Quarto giorno del nuovo anno, e il blog torna ad essere attivo dopo quasi due mesi durante i quali è successo di tutto. Sono cambiata io, sono mutati gli scenari davanti ai quali mi trovo ogni giorno, alcuni equilibri professionali e personali soprattutto sono stati destrutturati.
Non ho mai amato i bilanci di fine anno. Ecco il motivo del titolo del post, che sarà invece dedicato alle cinque piccole lezioni che mi hanno lasciato 12 mesi ai quali ho chiesto tanto. Ovviamente si tratta di lezioni professionali, perché per scrivere di quelle personali dovrei avere a disposizione un libro!
- Non dire gatto se non ce l’hai nel sacco: l’entusiasmo è sempre sctato fondamentale per il mio orizzonte professionale. Troppo spesso, però, mi sono ritrovata a gridarlo senza avere nulla di concreto in mano. Nel 2017 questo è valso soprattutto per collaborazioni di vario tipo che, pur senza riscontri forti, mi hanno portato a pensare di aver finalmente trovato il modo di delegare o di intraprendere un percorso professionale assieme a persone a me affini come visione.
- Non sempre è la razionalità a guidare le scelte professionali delle persone: di questo sono sempre stata in qualche modo consapevole, dal momento che ho cercato, in ogni momento, di dare spazio anche al cuore, alla voce della pancia che mi diceva che quel determinato progetto era giusto o che era il caso di abbandonare un percorso. Nel 2017 appena terminato ho toccato con mano il lato negativo della situazione, rendendomi conto che molte persone tendono a compiere errori in ambito professionale, passando sopra a qualsiasi interesse o prospettiva altrui, senza rendersi minimamente conto di quanto questo sia un’arma a doppio taglio per la loro reputazione.

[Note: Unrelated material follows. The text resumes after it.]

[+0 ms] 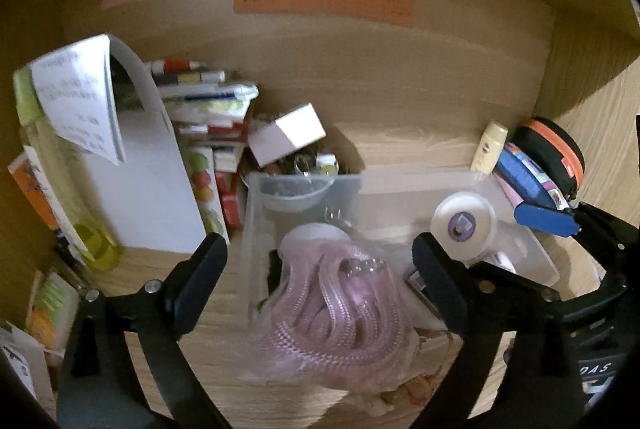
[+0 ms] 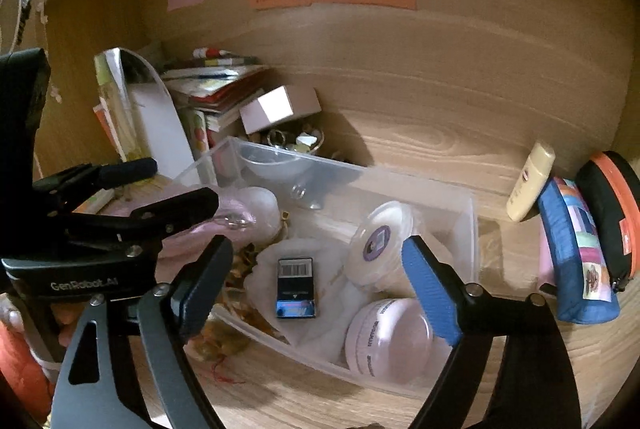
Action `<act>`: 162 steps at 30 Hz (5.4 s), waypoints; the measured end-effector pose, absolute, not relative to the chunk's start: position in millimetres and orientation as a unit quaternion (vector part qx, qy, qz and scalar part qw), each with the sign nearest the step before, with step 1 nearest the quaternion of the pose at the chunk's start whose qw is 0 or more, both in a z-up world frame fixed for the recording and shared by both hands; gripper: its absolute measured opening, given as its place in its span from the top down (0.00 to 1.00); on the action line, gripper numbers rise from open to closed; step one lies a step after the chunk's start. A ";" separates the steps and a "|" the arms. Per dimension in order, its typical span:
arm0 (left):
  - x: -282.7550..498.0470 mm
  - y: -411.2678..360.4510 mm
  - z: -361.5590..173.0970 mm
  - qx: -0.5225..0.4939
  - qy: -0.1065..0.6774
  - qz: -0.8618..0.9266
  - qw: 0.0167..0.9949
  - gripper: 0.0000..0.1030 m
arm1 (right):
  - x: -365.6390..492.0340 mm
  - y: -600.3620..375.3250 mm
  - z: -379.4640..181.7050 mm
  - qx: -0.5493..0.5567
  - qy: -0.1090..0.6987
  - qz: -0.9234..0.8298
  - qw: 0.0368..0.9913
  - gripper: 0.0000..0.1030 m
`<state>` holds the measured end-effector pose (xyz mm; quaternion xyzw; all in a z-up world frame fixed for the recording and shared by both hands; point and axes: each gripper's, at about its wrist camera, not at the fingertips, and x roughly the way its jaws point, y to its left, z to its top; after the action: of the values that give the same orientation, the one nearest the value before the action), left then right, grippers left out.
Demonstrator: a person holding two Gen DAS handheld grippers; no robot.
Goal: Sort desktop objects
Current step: 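Carry the pink rope bag and blue Max box over the clear box and release both, then grasp the white dotted block with the left tool while the right grasps the beige eraser, then lower the dotted block and eraser into the clear box and open both tools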
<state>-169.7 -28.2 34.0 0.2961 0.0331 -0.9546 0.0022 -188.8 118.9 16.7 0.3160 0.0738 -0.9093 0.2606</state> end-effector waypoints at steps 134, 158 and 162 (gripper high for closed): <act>-168.0 26.9 22.8 0.340 -0.010 -0.933 -0.117 0.68 | -181.7 152.9 4.0 0.357 0.079 -0.879 0.306 0.64; -145.3 16.6 46.6 0.296 -0.004 -0.950 -0.097 0.34 | -160.1 156.9 30.4 0.293 0.107 -0.909 0.276 0.24; -132.4 16.1 53.6 0.285 -0.014 -0.955 -0.085 0.26 | -152.0 162.4 37.0 0.283 0.103 -0.915 0.270 0.21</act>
<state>-132.4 16.1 53.6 0.2847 -0.0140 -0.9547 -0.0850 -152.0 162.4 37.0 0.2834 0.1028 -0.9145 0.2698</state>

- Il controllo è un veleno: l’anno che ci siamo appena lasciati alle spalle, almeno per me, è stato caratterizzato da una ricerca spasmodica del controllo su ogni elemento dell’universo professionale. Iniziato con un calo forte di fatturato, ha visto un’esplosione in positivo della situazione dopo l’estate. Nel contempo, si sono affacciati dei problemi personali che mi hanno portato a considerare il lavoro come una vera e propria strategia per scacciare i pensieri. Il controllo è diventato quindi un veleno. Al primo errore – non piccolo – sono caduta e ho sentito dolore. Il mio edificio perfetto, costruito anche sull’onda della fatica degli anni passati, era caduto. Cambiare prospettiva da questo punto di vista mi ha aperto la mente. Dopo anni di ricerca ossessiva della perfezione e dell’efficienza – anche con l’obiettivo di non creare ulteriori difficoltà a un bilancio familiare positivo ma esposto a rischi – ho imparato che l’errore fa parte della vita, che è sano, che fa crescere, che è un messaggio fondamentale anche per il benessere del corpo.

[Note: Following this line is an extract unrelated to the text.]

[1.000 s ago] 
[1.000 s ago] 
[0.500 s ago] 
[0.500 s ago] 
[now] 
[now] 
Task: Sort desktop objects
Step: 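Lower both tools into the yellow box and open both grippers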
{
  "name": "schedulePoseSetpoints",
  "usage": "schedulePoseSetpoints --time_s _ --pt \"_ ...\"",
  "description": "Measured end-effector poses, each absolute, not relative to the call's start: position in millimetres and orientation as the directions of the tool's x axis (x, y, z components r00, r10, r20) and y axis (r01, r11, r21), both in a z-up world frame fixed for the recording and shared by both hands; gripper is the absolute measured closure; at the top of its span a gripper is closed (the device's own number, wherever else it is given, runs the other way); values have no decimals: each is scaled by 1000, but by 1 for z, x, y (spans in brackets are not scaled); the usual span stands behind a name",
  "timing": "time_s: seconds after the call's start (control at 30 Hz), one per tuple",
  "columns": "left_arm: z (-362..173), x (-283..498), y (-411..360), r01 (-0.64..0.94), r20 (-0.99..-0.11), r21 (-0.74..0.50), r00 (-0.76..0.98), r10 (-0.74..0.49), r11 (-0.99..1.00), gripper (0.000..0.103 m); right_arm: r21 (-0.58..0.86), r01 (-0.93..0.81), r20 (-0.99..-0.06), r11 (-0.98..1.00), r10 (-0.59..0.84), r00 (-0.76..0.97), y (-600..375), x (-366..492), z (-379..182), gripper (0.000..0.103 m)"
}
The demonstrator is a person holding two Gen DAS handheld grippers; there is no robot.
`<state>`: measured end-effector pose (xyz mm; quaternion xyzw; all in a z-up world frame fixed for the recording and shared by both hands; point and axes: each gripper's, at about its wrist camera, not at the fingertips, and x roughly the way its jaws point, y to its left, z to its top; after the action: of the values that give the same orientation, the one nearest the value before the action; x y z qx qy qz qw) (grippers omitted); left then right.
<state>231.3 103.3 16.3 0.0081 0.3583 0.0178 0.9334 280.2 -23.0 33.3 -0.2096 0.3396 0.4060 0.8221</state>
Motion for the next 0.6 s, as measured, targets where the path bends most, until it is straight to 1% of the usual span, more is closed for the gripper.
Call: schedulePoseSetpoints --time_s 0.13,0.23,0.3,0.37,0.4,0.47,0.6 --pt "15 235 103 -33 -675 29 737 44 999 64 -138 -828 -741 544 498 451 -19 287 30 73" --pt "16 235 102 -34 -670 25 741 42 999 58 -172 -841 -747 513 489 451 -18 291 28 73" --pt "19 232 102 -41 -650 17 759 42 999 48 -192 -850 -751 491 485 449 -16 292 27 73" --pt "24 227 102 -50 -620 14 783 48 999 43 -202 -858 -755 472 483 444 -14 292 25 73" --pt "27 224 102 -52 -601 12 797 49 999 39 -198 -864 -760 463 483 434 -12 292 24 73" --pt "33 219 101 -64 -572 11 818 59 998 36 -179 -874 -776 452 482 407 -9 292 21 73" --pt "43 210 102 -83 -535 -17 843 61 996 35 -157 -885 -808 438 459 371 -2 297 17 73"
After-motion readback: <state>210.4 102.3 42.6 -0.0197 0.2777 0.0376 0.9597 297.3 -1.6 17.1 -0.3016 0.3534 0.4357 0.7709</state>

- La mancanza di filtri è una delle mie migliori doti: faccio fatica a indossare maschere. Conoscermi, sia personalmente sia professionamente, significa avere a che fare con una persona che palesa tutto ciò che sente, dal disagio, all’affetto, all’entusiasmo. Nei 12 mesi da poco passati, per la prima volta, ho partecipato a riunioni con il cliente finale, respirando, anche solo per poche ore, l’atmosfera da azienda. Senza l’ansia di dover trovare il filtro giusto per affrontare una situazione così nuova, sono riuscita a viverla nel migliore dei modi, mettendo in secondo piano la mia insicurezza.

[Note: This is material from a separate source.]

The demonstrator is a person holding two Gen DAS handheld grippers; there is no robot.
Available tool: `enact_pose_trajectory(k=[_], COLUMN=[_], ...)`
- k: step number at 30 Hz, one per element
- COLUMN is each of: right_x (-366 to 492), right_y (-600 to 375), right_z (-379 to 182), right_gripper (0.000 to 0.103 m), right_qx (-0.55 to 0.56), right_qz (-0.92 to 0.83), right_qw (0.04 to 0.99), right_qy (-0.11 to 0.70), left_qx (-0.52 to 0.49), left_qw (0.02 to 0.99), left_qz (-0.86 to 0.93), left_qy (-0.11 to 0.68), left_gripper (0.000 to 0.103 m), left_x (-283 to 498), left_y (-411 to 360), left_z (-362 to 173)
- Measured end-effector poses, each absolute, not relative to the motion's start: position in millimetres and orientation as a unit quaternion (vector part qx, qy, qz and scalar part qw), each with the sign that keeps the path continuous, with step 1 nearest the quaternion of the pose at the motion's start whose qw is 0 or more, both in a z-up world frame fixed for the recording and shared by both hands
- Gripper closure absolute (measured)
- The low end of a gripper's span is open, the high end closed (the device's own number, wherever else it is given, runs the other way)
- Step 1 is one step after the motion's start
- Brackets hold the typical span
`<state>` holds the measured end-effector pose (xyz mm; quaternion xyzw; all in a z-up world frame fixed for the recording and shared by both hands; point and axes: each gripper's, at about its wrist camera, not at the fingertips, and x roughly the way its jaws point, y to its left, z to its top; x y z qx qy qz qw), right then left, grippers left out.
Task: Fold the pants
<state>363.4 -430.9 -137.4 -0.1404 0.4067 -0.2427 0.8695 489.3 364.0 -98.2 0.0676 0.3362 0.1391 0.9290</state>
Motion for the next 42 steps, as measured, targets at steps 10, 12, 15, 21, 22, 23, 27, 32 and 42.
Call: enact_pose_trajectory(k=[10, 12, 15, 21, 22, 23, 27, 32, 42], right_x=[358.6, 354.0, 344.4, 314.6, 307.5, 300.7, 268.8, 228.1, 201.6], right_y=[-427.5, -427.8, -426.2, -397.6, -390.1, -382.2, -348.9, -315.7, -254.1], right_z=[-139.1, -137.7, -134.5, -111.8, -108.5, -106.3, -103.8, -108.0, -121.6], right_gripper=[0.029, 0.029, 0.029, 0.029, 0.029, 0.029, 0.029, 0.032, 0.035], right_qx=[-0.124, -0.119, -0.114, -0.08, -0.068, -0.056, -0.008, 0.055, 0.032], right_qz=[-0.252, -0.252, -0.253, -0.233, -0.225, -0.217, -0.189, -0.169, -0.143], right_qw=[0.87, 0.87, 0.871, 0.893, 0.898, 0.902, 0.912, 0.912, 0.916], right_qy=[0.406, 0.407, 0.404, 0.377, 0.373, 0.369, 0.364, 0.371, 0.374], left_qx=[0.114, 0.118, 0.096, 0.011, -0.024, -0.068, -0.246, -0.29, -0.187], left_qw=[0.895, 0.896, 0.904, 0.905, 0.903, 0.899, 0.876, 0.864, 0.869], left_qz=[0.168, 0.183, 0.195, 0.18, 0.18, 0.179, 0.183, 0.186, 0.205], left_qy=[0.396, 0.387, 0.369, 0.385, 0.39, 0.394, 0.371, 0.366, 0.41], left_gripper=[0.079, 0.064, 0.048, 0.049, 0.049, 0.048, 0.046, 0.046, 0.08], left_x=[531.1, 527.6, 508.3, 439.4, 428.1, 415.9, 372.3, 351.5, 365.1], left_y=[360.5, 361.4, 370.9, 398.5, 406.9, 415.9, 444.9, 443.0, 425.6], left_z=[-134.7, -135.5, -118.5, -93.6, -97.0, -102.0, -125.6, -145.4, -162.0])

- La carta ha ancora il suo perché: leggo dal Kindle, prendo appunti con Evernote e da quest’anno ho un’agenda cartacea. Niente di impegnativo, una semplicissima agenda acquistata da Tiger durante la corsa regali. Suonerà strano, ma mi sono accorta che fissare gli impegni sulla carta mi dà sicurezza, mi aiuta a rendermi conto che, in un susseguirsi di giornate che a volte si trascinano e altre sono all’insegna degli imprevisti, qualcosa di certo c’è.
Queste sono le semplici lezioni che mi ha lasciato un anno ricco di sfaccettature, che non dimenticherò facilmente e che sì, posso definire come un vero e proprio punto di svolta per quanto riguarda la professione.